Made of PET and printed conductive silver ink, BioWire could replace traditional metal lead wires.

Image of BioWire courtesy of Nikomed USA Inc.

Nikomed USA Inc. has unveiled a non-metal disposable and universal lead wire system, BioWire. Thanks to a construction of polyethylene terephthalate (PET) and a printed conductive silver ink, the lead could be recycled.

“The idea for a recyclable lead came from seeing the extremely high volume of inexpensive disposable metal lead wires being thrown away by hospitals,” Stephen Epstein, Nikomed’s president, told MD+DI. “In order to help fight cross contamination, hospitals began looking for alternatives to cleaning/reprocessing traditional, reusable lead wires and turned to inexpensive metal wires from China. These wires are very well made and cost substantially less than reusables. This, too, can be an issue for hospitals and in turn patients—many times these ‘disposable’ lead wires are re-used without any reprocessing simply because they look good.”

For an alternative, Nikomed made BioWire with only silver and silver/silver/chloride inks printed on a PET substrate, Epstein said. “At this time, there is no need for extra preparation or processing—simply throw away or incinerate,” he said.

The printed lead wire compares well with traditional metal lead wire in terms of performance and use. “BioWire has the same electrical characteristics as traditional metal wires and can carry an ECG signal as well as traditional metal leads,” he said.

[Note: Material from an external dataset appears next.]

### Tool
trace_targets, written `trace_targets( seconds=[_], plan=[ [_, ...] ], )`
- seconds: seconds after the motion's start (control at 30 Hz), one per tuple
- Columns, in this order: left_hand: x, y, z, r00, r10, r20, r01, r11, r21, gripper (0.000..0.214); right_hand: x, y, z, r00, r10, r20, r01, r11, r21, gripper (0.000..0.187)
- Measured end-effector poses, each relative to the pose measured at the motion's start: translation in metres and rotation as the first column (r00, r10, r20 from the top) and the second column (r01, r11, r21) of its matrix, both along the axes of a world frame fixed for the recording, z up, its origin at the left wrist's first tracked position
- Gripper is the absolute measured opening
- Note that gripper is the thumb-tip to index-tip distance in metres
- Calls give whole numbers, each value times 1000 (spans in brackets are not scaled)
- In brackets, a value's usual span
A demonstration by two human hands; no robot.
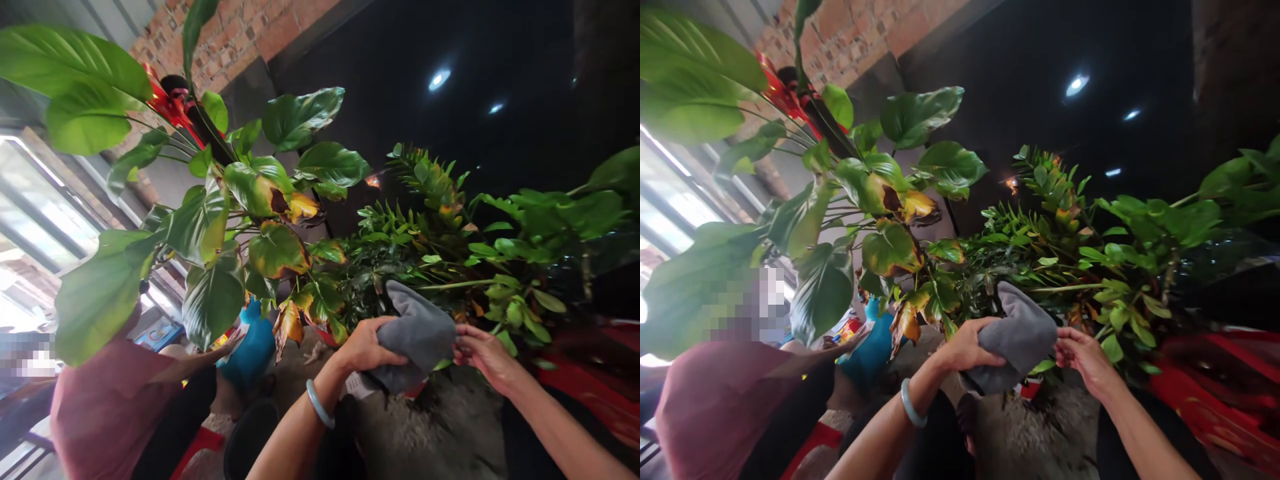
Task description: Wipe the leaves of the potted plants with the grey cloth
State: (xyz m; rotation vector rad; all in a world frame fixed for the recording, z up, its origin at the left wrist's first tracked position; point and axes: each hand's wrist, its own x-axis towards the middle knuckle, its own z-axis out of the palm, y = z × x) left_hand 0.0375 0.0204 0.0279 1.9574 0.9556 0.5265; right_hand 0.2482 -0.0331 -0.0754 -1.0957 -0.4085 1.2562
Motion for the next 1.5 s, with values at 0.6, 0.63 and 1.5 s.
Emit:
trace_targets(
  seconds=[0.6, 0.63, 1.5],
  plan=[
    [3, 6, 11, 964, -227, -139, 221, 973, -60, 60, 10, 1, -10, 999, -11, 37, 14, 996, -86, 13],
    [4, 10, 19, 985, -170, -40, 169, 985, -17, 61, 9, 1, -9, 999, -7, 34, 9, 997, -79, 14],
    [-56, 27, 3, 859, 509, 62, -512, 848, 136, 56, 2, 2, -5, 999, 3, 33, -2, 1000, -25, 22]
  ],
)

BioWire can be used with most monitoring equipment and all ECG electrodes, he added. “The weight of BioWire is a very big benefit to the patient and should enhance trace quality,” Epstein said. “Because BioWire is thin and flat like paper, patient information can be written” on it.

The company expects to begin filling orders in the last quarter of 2019.

Daphne Allen

Daphne Allen is editor-in-chief of MD+DI. She previously served as executive editor of Pharmaceutical & Medical Packaging News, which serves as the pharmaceutical and medical device channel of Packaging Digest. Daphne has covered medical device manufacturing, packaging, labeling, and regulatory issues as well as pharmaceutical packaging and labeling for more than 20 years. She is also a member of the Institute of Packaging Professionals's Medical Device Packaging Technical Committee. Follow her on Twitter at @daphneallen.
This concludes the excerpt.